*SUPPLIED INFORMATION*.
———
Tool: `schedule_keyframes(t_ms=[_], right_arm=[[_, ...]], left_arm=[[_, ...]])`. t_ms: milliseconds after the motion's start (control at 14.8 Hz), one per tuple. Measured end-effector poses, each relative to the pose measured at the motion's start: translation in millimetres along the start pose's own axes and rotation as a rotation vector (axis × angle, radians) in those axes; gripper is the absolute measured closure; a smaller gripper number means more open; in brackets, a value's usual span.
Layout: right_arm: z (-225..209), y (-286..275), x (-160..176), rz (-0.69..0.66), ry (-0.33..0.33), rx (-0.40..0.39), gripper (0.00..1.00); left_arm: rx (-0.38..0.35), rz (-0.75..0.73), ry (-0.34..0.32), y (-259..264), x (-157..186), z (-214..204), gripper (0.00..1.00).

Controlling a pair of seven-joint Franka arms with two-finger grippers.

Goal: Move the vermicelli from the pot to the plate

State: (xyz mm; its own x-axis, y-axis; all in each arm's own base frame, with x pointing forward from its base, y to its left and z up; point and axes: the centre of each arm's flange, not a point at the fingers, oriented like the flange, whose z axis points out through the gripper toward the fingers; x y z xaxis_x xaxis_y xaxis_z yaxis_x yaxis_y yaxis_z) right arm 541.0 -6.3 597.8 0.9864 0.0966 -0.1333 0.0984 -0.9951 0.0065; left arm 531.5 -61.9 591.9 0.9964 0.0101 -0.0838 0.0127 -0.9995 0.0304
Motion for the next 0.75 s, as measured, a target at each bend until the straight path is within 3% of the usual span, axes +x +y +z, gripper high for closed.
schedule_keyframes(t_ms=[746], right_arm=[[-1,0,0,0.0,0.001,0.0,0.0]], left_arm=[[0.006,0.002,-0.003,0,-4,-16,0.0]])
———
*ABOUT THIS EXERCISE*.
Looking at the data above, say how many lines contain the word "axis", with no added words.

*EXERCISE SOLUTION*.
2